(Your task) Lines in the data below that contain the word "foot" are to be copied.
--- Stored data Enclosed Below ---
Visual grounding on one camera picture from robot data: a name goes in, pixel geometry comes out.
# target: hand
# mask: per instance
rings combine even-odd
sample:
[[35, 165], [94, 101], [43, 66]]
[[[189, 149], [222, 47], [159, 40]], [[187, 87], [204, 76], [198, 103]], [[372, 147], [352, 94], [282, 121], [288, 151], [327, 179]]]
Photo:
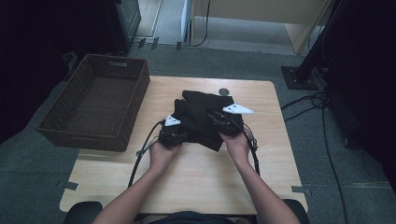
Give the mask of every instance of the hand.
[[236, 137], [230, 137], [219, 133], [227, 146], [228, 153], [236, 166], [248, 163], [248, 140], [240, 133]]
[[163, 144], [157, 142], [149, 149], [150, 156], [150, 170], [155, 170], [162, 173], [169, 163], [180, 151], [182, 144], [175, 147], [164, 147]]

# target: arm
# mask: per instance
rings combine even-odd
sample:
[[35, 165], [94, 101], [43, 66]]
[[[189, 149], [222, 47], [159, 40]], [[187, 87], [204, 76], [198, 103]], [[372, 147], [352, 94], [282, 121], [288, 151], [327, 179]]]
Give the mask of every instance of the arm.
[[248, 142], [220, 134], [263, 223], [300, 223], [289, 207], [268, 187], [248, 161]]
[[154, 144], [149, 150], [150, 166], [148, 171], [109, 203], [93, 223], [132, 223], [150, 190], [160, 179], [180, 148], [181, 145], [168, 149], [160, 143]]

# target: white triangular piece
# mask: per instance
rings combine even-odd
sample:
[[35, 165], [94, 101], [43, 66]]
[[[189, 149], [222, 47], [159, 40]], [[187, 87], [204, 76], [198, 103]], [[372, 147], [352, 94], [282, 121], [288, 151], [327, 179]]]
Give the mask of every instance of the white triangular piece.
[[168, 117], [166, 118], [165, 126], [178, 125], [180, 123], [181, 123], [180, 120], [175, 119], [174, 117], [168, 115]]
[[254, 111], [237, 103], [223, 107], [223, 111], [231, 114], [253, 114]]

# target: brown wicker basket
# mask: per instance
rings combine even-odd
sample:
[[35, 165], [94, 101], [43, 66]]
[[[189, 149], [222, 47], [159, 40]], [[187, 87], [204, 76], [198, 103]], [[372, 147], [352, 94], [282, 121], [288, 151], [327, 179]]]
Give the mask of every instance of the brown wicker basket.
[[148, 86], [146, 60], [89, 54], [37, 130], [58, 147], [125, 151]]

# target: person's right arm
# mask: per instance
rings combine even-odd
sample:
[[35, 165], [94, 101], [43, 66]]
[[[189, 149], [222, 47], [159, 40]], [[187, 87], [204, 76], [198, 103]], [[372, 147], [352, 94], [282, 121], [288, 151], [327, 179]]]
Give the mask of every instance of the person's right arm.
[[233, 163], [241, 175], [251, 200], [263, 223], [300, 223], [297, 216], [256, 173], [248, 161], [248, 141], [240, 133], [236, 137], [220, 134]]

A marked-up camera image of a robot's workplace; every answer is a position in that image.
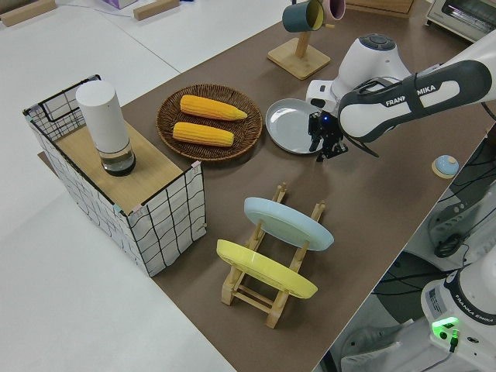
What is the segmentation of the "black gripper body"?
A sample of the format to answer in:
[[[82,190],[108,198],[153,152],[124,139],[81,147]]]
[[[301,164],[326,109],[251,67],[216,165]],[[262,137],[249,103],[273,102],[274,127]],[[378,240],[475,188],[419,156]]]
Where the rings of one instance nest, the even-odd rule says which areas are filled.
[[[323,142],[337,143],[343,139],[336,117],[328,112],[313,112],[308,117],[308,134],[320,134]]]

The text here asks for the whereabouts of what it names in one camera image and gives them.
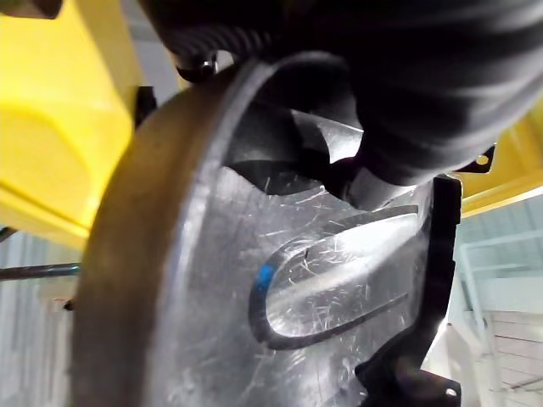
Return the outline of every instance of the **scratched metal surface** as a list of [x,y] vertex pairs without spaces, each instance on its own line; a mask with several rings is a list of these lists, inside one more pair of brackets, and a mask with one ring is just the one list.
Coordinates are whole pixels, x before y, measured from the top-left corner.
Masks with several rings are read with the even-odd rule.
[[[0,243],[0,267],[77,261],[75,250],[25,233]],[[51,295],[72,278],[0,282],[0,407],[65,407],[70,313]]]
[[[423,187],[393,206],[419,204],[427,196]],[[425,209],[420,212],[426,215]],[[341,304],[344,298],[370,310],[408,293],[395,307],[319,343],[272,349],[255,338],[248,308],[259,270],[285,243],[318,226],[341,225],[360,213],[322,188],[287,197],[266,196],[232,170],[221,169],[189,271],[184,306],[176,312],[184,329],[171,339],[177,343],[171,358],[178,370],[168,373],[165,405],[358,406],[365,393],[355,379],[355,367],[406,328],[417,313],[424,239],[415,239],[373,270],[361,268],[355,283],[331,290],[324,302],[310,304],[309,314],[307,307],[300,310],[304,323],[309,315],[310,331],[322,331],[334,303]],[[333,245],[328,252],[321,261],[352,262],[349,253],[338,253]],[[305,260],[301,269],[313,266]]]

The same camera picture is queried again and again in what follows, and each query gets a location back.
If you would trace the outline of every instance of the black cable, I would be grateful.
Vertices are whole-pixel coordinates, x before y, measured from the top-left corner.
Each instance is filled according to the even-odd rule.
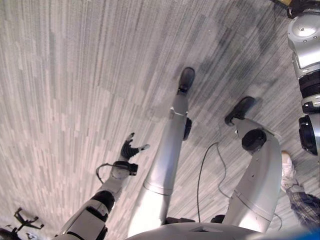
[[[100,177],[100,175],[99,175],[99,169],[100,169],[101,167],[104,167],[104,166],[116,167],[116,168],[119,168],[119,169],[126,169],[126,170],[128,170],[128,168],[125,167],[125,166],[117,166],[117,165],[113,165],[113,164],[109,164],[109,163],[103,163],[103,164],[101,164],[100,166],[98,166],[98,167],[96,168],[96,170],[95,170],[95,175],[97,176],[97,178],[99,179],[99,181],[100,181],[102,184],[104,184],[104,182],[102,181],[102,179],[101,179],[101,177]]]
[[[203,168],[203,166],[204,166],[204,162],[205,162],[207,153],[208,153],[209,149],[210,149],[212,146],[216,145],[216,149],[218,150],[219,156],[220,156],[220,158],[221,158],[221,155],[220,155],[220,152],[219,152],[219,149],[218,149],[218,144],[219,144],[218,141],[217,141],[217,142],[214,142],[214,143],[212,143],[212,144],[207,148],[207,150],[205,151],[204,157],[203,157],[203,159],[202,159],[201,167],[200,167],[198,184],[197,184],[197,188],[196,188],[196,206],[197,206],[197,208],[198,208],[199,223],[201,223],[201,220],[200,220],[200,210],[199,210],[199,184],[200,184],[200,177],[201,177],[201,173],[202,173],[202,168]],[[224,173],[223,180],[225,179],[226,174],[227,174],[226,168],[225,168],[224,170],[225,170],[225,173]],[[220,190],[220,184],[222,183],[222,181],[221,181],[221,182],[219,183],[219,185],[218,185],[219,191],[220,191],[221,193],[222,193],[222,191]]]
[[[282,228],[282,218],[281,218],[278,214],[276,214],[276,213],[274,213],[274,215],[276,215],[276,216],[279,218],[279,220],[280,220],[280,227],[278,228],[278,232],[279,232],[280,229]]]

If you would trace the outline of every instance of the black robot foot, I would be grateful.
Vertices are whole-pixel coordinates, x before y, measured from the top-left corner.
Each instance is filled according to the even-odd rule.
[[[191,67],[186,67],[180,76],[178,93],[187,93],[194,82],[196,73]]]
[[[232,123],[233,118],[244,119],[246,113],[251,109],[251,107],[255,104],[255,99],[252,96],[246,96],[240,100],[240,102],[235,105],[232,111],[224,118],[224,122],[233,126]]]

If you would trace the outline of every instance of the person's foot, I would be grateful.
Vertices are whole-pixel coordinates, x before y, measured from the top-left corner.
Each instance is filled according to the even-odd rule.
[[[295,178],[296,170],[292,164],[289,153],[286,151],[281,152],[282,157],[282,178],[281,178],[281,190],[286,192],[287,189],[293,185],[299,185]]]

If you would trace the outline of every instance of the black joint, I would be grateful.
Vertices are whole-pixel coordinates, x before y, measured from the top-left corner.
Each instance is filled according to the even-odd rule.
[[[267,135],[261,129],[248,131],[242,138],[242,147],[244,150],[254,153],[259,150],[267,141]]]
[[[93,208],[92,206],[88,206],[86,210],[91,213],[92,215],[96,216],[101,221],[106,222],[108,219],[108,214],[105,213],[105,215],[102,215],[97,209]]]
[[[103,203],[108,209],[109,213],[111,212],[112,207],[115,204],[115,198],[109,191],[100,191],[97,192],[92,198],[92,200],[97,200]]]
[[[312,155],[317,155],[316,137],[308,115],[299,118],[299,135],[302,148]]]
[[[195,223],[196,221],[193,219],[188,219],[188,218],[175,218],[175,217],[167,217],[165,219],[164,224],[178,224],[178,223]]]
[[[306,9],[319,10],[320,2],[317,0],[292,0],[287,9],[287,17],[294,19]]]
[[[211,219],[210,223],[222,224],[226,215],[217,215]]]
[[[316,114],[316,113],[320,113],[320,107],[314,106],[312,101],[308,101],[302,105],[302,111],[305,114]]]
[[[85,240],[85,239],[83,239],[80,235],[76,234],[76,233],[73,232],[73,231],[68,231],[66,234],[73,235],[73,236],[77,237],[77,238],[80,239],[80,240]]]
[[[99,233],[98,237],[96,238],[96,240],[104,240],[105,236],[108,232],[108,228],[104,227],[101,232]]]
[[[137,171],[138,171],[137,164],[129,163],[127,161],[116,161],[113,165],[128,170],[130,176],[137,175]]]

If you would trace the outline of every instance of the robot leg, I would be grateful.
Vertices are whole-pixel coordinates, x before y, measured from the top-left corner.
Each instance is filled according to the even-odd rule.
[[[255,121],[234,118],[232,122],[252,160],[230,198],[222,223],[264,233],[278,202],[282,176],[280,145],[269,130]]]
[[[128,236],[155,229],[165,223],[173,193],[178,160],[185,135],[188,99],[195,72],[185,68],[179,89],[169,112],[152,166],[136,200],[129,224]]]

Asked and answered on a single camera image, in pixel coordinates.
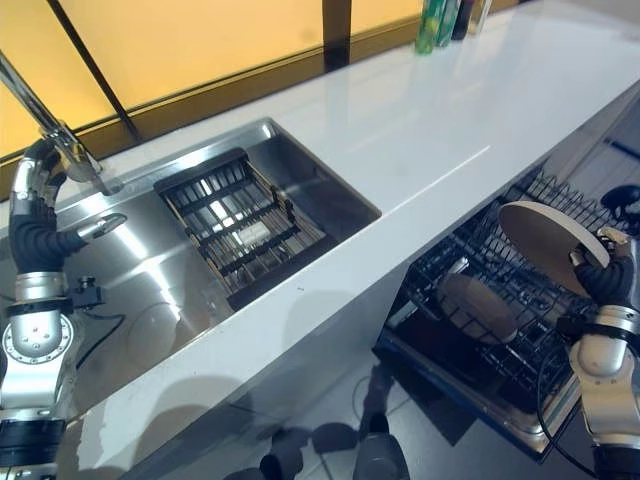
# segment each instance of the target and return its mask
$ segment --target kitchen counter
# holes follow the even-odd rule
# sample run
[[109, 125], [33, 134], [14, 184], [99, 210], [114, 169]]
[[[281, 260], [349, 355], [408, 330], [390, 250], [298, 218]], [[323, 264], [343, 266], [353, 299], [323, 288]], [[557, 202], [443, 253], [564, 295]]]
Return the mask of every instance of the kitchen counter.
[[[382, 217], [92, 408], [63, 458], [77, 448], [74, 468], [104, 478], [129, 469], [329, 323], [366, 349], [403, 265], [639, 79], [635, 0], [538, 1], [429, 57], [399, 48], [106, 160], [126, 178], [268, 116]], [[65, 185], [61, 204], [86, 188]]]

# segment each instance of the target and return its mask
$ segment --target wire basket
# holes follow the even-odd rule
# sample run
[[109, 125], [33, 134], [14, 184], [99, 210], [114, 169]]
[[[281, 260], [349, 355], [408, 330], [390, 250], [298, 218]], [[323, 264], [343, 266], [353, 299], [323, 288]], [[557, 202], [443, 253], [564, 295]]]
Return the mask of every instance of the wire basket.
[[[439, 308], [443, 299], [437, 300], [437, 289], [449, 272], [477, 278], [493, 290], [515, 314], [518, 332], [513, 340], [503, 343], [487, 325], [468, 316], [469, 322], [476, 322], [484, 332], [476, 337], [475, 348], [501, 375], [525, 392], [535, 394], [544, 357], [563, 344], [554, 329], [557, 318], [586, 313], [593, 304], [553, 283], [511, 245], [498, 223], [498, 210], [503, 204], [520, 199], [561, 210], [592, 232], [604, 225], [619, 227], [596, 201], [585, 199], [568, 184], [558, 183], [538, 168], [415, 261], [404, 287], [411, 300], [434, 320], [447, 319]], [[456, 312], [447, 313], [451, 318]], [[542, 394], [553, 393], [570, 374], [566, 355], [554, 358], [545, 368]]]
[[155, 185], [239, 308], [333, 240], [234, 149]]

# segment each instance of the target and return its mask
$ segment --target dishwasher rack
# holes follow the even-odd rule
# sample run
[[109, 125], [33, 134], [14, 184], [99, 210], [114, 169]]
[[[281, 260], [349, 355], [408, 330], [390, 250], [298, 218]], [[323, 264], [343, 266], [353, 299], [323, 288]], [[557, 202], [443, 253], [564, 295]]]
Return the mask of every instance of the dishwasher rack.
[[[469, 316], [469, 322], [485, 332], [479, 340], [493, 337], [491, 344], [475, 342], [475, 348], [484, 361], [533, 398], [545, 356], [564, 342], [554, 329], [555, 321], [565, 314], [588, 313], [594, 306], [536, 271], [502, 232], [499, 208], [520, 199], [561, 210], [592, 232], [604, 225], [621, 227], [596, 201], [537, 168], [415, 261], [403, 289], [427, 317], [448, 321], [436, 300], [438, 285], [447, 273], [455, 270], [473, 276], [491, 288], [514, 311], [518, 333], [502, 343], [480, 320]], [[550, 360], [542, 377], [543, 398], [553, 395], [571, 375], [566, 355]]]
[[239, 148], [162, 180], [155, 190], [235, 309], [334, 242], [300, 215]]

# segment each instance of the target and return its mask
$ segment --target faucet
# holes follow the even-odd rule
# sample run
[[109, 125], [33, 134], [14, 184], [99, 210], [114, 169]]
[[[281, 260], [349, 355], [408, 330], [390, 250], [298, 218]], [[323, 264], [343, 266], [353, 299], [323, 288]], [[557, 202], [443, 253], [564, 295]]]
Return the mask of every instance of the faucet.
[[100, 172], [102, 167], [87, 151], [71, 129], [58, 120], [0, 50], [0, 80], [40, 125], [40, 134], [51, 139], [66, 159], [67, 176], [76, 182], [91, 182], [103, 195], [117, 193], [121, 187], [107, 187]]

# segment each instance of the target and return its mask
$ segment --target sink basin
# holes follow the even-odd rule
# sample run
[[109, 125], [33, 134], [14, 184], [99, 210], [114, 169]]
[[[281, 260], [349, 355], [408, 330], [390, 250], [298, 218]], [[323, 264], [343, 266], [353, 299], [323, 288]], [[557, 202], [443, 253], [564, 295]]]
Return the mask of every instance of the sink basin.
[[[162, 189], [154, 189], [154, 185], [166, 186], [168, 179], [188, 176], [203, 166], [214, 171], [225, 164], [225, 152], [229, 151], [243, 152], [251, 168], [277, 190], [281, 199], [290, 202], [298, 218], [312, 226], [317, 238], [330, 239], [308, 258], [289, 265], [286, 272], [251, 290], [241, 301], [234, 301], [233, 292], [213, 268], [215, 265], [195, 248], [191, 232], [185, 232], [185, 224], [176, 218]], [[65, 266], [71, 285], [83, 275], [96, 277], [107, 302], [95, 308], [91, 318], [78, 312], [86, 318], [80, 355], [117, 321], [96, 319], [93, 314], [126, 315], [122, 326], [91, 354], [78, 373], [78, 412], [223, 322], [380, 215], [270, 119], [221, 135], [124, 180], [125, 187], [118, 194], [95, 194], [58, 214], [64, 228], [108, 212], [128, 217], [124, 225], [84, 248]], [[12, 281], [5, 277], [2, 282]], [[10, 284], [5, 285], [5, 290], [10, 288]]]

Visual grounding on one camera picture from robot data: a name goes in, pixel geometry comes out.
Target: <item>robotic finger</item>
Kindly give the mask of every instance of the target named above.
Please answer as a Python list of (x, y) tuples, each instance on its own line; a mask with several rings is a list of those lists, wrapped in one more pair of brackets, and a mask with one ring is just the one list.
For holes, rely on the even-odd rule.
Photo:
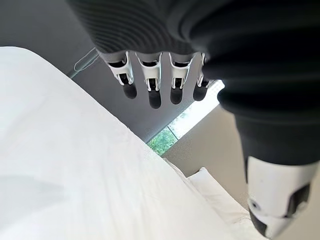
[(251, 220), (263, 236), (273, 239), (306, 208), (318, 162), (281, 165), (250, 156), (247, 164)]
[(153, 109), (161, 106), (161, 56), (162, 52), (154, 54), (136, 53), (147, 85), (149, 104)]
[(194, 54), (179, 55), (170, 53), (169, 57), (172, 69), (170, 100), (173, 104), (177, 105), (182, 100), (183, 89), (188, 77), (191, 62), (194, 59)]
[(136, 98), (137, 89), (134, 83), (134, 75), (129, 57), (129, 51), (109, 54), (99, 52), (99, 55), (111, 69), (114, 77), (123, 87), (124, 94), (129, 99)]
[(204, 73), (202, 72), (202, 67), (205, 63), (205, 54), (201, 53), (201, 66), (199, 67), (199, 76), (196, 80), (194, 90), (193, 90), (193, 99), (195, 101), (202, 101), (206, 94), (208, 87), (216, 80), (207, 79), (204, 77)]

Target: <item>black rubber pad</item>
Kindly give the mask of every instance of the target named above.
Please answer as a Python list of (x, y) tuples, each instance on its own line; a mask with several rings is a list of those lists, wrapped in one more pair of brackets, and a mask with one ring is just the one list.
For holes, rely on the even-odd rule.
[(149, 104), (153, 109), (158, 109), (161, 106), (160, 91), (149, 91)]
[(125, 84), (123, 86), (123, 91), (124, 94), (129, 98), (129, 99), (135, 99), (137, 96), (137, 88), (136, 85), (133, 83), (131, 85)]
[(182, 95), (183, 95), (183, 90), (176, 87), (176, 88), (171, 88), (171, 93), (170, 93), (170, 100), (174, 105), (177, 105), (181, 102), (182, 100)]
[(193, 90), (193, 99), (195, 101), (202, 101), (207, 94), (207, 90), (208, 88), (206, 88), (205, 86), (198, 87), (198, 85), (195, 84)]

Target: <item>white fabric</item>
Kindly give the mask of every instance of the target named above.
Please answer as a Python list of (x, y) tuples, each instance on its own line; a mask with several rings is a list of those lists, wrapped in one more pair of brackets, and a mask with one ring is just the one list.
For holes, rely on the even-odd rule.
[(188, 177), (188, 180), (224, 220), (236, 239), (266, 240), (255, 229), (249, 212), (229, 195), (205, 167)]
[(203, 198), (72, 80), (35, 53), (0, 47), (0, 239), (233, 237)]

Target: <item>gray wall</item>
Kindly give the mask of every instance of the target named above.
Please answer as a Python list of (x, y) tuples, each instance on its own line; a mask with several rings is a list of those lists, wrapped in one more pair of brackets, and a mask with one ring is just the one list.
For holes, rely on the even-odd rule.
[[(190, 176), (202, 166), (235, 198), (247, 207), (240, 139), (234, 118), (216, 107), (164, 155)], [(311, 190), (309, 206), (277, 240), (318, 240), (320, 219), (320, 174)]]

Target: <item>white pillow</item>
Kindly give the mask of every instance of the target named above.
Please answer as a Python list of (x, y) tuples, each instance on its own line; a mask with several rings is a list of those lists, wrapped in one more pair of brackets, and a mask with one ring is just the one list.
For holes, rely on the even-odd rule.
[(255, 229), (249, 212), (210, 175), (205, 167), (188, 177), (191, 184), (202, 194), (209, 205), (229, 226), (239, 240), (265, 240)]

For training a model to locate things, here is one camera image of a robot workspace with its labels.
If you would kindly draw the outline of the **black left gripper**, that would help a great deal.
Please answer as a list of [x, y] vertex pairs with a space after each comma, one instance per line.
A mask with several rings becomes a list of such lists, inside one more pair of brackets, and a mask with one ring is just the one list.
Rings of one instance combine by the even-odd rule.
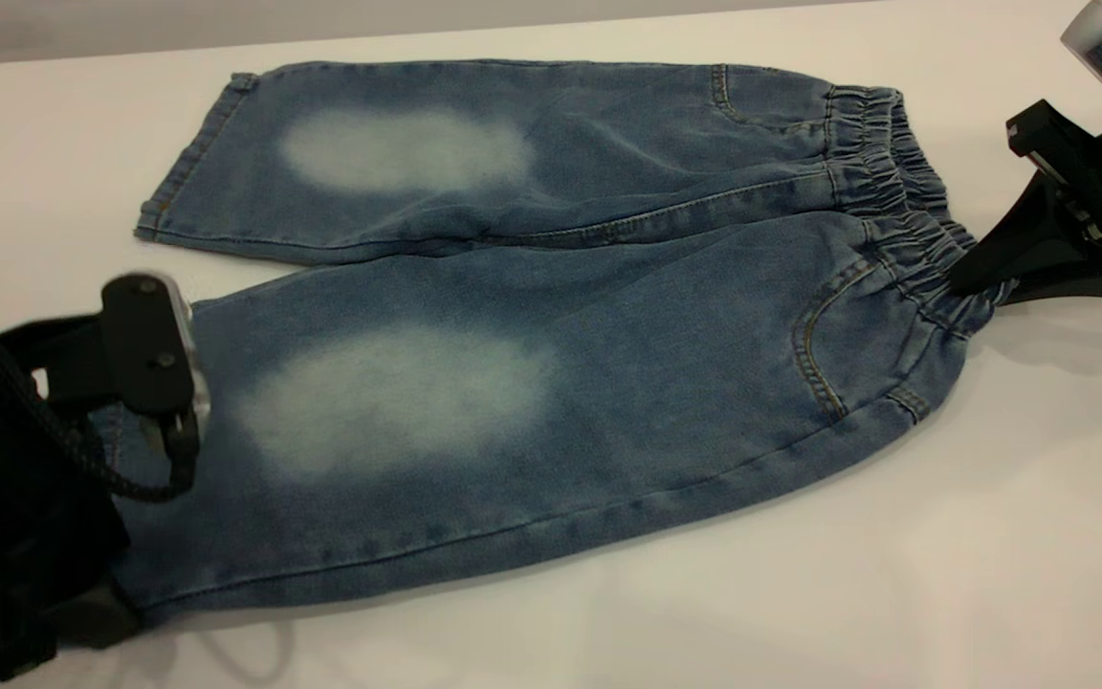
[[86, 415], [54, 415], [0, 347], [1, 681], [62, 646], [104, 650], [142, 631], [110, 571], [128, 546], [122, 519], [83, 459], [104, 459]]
--- End of Enclosed Stored data ---
(Task output)
If you would trace the outline of every instance of the black robot foot, I would be grateful.
If you would trace the outline of every instance of the person's foot, I would be grateful.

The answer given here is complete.